Quant au risque de déréglementation en lui-même, «nous sommes conscients à l’Esma que l’un des domaines auxquels nous devons également être très attentifs est la nécessité de disposer de règles et d’une supervision plus simples et plus efficaces afin de s’assurer que l’Europe reste un endroit attrayant pour les entreprises et les investisseurs. C’est pourquoi nous cherchons également à réduire la charge administrative des entreprises et à faire en sorte que le système soit simple et facile à utiliser. Ceci est absolument essentiel.»
Main dans la main avec le marché
La troisième critique faite à l’Esma est celle d’un régulateur distant, enfermé dans sa tour d’ivoire et loin des réalités du terrain.

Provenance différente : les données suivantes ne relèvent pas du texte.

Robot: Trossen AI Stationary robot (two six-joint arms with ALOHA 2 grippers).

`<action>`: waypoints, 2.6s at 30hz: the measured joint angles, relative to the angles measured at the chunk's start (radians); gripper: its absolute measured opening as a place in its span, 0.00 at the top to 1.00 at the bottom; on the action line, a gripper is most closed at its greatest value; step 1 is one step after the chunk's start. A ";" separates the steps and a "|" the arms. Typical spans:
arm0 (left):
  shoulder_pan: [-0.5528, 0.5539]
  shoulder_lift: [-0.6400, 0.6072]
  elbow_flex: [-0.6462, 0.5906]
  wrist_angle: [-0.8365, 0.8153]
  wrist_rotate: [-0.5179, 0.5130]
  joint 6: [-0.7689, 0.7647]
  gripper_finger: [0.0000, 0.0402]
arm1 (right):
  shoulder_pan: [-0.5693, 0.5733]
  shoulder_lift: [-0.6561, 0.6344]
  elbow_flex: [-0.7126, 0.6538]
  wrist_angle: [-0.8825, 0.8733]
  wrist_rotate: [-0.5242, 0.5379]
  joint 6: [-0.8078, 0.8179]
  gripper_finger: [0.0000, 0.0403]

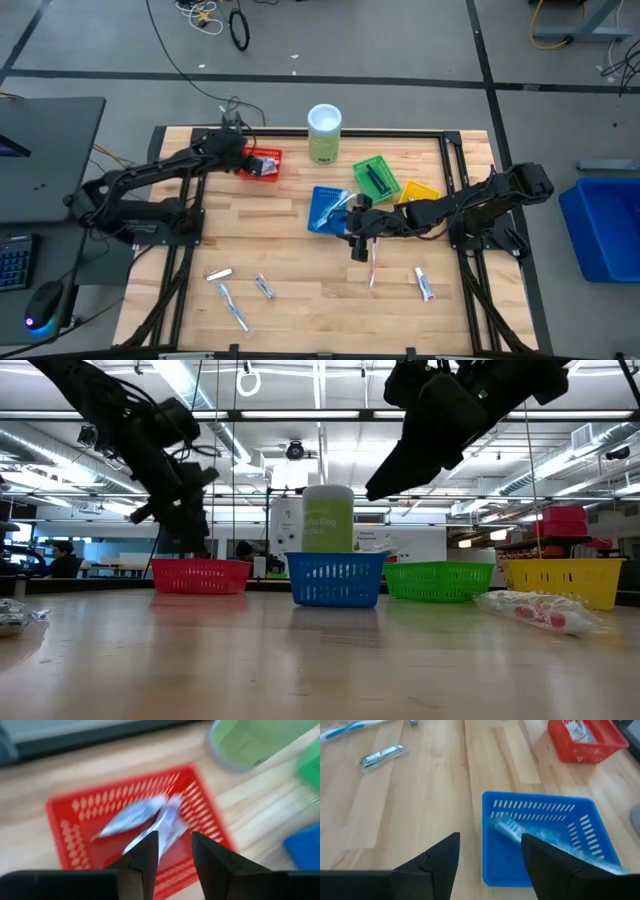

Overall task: Pick & Place Travel size toiletries
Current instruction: Put the orange toothbrush into the blue bin

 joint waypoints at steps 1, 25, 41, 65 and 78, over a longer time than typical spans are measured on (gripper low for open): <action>-0.005 -0.021 0.000 0.014 0.000 0.000 0.69 | 0.000 0.000 0.000 -0.010 0.000 0.011 0.45; -0.918 -0.039 0.002 0.422 -0.407 -0.001 0.69 | -0.002 0.001 0.000 0.010 -0.072 0.050 0.35; -1.013 0.450 0.001 1.035 -0.274 0.124 0.69 | 0.111 0.000 0.001 -0.214 -0.094 -0.063 0.47; -1.004 0.458 0.068 1.028 -0.302 0.176 0.69 | 0.190 -0.044 -0.084 -0.355 -0.219 -0.321 0.50; -1.004 0.459 0.069 1.030 -0.323 0.144 0.69 | 0.120 0.007 -0.250 -0.117 -0.210 -0.468 0.54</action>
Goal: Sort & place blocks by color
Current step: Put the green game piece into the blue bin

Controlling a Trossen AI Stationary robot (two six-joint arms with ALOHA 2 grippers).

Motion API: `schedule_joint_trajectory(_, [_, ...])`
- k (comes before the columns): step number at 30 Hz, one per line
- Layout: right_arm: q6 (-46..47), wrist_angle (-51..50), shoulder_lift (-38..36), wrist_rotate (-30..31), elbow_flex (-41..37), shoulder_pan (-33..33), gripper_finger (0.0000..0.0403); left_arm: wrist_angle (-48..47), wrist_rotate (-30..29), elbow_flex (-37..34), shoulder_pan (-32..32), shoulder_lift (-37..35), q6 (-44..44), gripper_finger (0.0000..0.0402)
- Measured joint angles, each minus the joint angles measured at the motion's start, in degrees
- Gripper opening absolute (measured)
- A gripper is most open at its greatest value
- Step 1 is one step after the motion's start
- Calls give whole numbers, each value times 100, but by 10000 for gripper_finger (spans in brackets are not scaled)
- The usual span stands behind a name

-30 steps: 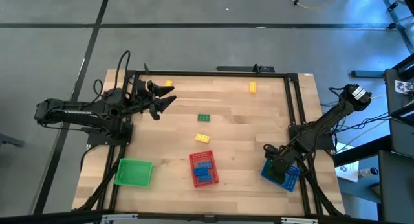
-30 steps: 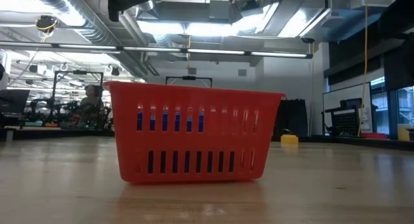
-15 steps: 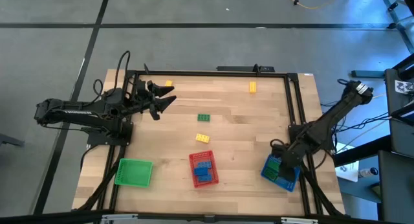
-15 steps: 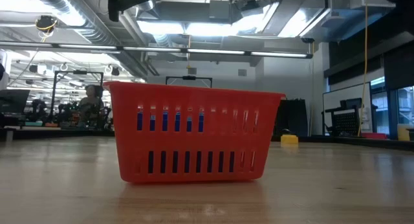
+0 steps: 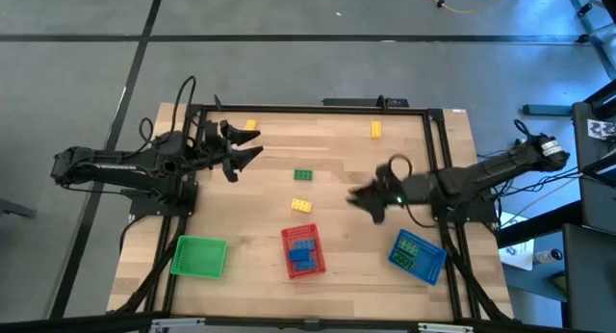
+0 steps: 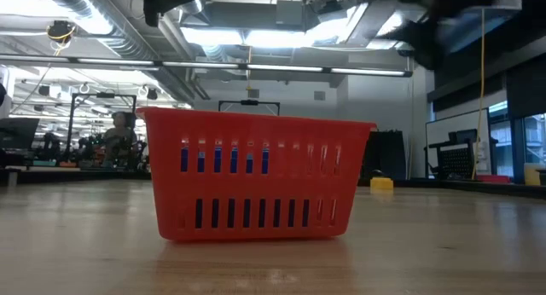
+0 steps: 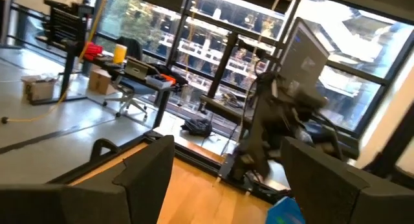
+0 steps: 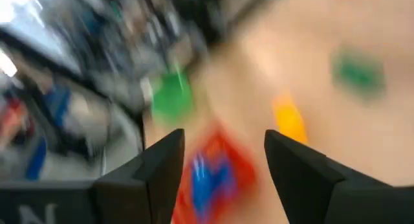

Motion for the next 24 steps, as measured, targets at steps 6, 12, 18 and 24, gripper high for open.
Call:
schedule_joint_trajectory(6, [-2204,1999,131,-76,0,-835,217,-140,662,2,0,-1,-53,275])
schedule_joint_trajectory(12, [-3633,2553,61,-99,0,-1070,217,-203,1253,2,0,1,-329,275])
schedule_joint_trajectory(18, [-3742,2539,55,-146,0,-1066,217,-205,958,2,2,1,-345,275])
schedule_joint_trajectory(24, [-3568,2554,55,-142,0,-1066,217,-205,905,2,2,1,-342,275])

Une argumentation que balaie encore Verena Ross. «Pour l’Esma, il est important d’avoir un système réglementaire qui soutienne le développement des entreprises. Un système de réglementation et de surveillance fort, clair et bien adapté peut en effet soutenir le développement des entreprises. Pour nous, l’importance de créer un meilleur marché des capitaux est exactement cela, essayer de s’assurer que les entreprises puissent se développer et qu’elles puissent trouver le financement nécessaire à leur développement. Pour moi, un système de réglementation et de surveillance bon et efficace est ce dont nous avons besoin pour stimuler et soutenir le développement des entreprises en Europe. Le régulateur et le superviseur doivent être très ouverts aux discussions avec les parties prenantes, avec le marché. C’est ce que nous faisons dans le cadre de nos travaux. Nous devons trouver un équilibre entre les intérêts du secteur et ceux des consommateurs et des investisseurs. Il s’agit donc d’un engagement très collectif des parties prenantes, qui, selon nous, doivent travailler main dans la main avec le régulateur et l’autorité de surveillance pour parvenir à une solution commune. Nous voulons être très ouverts. Nous essayons de tendre la main, nous organisons beaucoup de consultations, d’ateliers et d’auditions publiques afin d’obtenir des informations, car, en tant que régulateurs, nous ne voulons pas rester dans une tour d’ivoire, nous voulons être sur le terrain, comprendre le fonctionnement des entreprises et ne pas entraver l’innovation.»